What is Manual Testing?
Manual testing is a form of software testing wherein all test cases are manually executed by testers without the help of any automation tool. This testing method helps in finding errors, bugs, and defects in web applications. It is a traditional testing method useful in identifying critical bugs in applications. All new applications need to be tested not just once but multiple times before being used, and that’s why, until automation testing, manual testing techniques were used to test the apps.
Let’s look at some of the difficulties and disadvantages faced by professionals while performing manual testing, which later led to the creation of automation testing tools like Selenium.
Challenges with Manual Testing
Professionals face numerous challenges with manual testing. Some of the major challenges faced by them are listed below:
- Testing the entire application: Whenever clients provide their requirements and the documentation to a tester, the tester is responsible for understanding all the requirements. In case of ambiguity, the tester must discuss the same with the respective client to get it cleared. It gets extremely difficult for them to understand each of the requirements, review it, and then build the respective test cases. Additionally, if the tester do not succeed in making the test cases accordingly, then it will be impossible to perform the tests properly.
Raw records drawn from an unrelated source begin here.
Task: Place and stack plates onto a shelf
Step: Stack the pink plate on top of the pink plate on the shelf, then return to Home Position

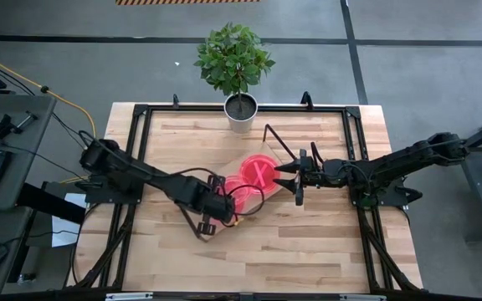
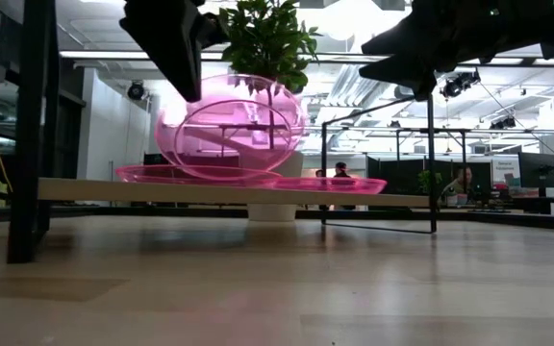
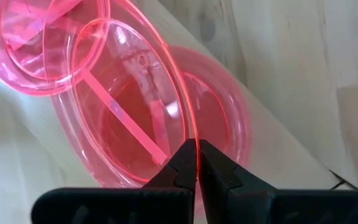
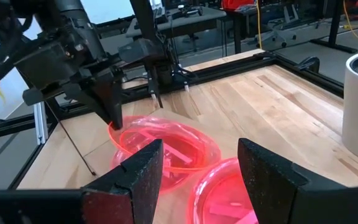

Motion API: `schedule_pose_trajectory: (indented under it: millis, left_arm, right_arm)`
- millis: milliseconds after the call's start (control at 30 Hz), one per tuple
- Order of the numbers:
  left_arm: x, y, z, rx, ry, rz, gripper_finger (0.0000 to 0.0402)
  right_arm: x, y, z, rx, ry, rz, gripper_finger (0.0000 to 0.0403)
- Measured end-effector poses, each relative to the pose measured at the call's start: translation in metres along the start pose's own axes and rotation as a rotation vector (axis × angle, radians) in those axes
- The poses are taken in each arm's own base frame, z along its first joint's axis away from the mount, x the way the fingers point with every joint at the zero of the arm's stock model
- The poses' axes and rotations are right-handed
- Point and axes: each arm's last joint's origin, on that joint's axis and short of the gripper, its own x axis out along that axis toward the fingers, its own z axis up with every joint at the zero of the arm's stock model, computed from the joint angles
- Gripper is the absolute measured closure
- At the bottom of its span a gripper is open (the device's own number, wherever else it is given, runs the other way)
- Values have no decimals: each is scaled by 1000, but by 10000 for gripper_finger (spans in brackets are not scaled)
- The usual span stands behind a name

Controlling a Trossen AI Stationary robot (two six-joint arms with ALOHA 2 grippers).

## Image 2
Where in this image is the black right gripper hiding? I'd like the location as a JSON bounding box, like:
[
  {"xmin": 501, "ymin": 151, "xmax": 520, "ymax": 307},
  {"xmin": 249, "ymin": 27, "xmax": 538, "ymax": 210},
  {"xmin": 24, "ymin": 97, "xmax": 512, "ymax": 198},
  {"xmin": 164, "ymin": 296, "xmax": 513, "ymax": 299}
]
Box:
[{"xmin": 358, "ymin": 0, "xmax": 523, "ymax": 102}]

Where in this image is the green leafy small tree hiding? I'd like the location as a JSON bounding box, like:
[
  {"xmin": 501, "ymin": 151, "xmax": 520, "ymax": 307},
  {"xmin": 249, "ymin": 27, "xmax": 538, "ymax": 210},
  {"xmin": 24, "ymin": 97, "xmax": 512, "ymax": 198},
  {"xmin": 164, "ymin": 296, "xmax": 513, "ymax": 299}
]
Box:
[{"xmin": 216, "ymin": 0, "xmax": 321, "ymax": 150}]

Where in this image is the small green background plant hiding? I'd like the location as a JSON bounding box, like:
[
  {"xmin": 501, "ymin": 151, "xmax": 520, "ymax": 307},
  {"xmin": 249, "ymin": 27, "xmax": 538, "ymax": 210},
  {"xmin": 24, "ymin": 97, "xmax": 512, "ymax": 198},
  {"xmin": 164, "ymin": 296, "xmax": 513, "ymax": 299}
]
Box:
[{"xmin": 417, "ymin": 169, "xmax": 440, "ymax": 194}]

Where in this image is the wooden shelf with black legs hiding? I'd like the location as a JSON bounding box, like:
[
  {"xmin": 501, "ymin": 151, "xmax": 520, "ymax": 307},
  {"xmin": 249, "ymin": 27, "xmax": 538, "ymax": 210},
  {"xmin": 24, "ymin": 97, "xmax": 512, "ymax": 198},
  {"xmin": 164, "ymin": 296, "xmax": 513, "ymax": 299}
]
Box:
[{"xmin": 6, "ymin": 0, "xmax": 438, "ymax": 264}]

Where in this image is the dark background monitor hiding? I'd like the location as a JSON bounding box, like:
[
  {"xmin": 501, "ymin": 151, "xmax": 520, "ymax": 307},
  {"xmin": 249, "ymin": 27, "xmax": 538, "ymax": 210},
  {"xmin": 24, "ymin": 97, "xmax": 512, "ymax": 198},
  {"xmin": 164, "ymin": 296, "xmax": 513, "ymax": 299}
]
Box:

- Complete test coverage: ‘100 percent testing’ is not a possible phrase in manual testing since there can always be an error. It is already difficult for engineers and developers to cover the entire application area while testing to find the maximum defects to improve the application. Hence, completing a test that covers 100 percent of the application is not possible.
- Regression test case coverage: After every release, applications expand and become so wide that professionals find it difficult to keep up with regression testing, continue the verification of new updates, perform tests in the old functions, keep a record of the existing defects, and track the new ones.
- Time constraint in test execution: It is difficult for testers to complete the entire application testing within the given deadline since the schedule is usually tight. The process of testing requires professionals not just to execute the testing process but also blog the defects, perform exploratory testing and regression testing, and more. While the management team may require the testers to focus on completing the task at hand rather than the quality of work and test coverage, it is necessary that the testers also focus on the quality of testing so that there are no errors and bugs.
- 100 percent automation: It is a preconceived notion that it is possible to achieve 100 percent automation, which is not true. No tester or programmer can automate all the test cases. It is a challenging job to automate all possible scenarios.
- Relationship with the developer: It is not easy to just identify the mistakes and errors and introduce them to developers so that they can fix them. Significantly, testers and developers must have a good relationship so that they can communicate with each other and easily fix the problems in the application. Testers should be extremely patient and have analyzing and troubleshooting skills so that they can justify the reasons why a particular defect needs to be fixed and what will be the effects on the application if it is not fixed properly.
- Thinking from the users’ perspective: One of the biggest challenges that testers face while testing any application is keeping in mind that numerous users with different backgrounds and requirements will use the application as per their needs. Therefore, these professionals must test the application in a way that most users can use it without any difficulty.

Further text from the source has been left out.